Assigned task.
The response should be the lines of the data, starting at the first and ending at the one that contains "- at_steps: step", copied without change.

Information supplied.
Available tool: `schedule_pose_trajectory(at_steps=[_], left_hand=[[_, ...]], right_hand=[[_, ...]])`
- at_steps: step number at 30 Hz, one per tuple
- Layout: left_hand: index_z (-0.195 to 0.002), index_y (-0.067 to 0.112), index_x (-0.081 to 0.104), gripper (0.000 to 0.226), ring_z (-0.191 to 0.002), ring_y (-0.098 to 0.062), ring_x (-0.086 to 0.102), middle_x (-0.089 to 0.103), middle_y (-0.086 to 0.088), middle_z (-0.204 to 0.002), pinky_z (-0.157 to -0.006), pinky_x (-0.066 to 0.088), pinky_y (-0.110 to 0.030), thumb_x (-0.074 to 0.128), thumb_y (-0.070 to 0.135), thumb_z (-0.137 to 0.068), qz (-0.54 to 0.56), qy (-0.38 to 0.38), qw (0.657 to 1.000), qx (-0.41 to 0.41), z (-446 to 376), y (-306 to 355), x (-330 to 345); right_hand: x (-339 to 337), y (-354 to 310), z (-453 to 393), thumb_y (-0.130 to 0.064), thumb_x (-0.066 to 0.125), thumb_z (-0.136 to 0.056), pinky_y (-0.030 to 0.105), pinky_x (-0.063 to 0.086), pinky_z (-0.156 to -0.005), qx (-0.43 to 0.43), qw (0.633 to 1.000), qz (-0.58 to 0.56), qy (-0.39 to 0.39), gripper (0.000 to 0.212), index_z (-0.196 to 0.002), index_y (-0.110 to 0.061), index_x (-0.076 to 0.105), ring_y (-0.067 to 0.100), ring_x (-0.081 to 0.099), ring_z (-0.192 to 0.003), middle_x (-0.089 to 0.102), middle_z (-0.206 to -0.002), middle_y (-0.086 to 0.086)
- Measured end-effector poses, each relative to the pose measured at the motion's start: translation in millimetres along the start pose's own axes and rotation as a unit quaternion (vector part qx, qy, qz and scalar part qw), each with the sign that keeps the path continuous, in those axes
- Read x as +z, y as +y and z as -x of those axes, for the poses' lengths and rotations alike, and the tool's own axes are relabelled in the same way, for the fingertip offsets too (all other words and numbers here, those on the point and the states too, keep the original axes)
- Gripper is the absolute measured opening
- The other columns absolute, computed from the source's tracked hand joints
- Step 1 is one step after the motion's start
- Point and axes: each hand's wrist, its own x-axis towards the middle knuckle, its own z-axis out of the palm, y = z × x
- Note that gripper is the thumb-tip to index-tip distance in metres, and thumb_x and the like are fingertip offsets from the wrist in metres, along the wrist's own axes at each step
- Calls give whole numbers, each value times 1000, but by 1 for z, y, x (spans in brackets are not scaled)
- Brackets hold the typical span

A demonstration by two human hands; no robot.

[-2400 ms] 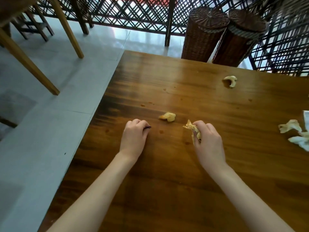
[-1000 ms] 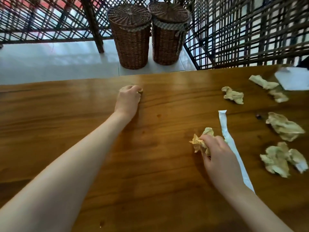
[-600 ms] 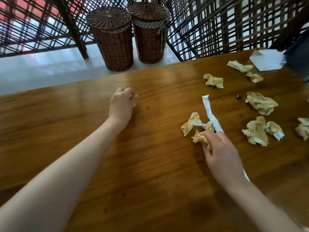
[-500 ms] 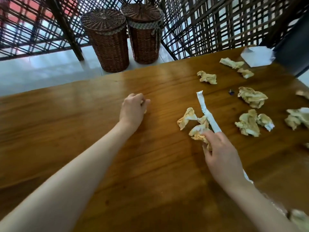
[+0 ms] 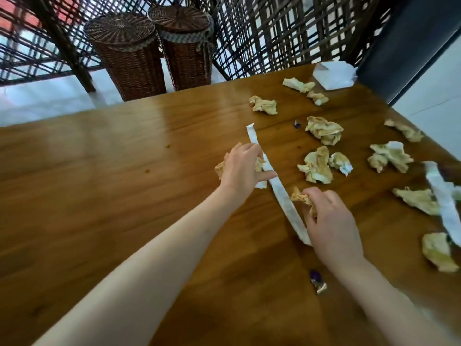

Task output.
Available tool: `schedule_pose_trajectory(at_steps=[_], left_hand=[[_, ...]], right_hand=[[_, ...]])`
- at_steps: step number at 30 Hz, one per tuple

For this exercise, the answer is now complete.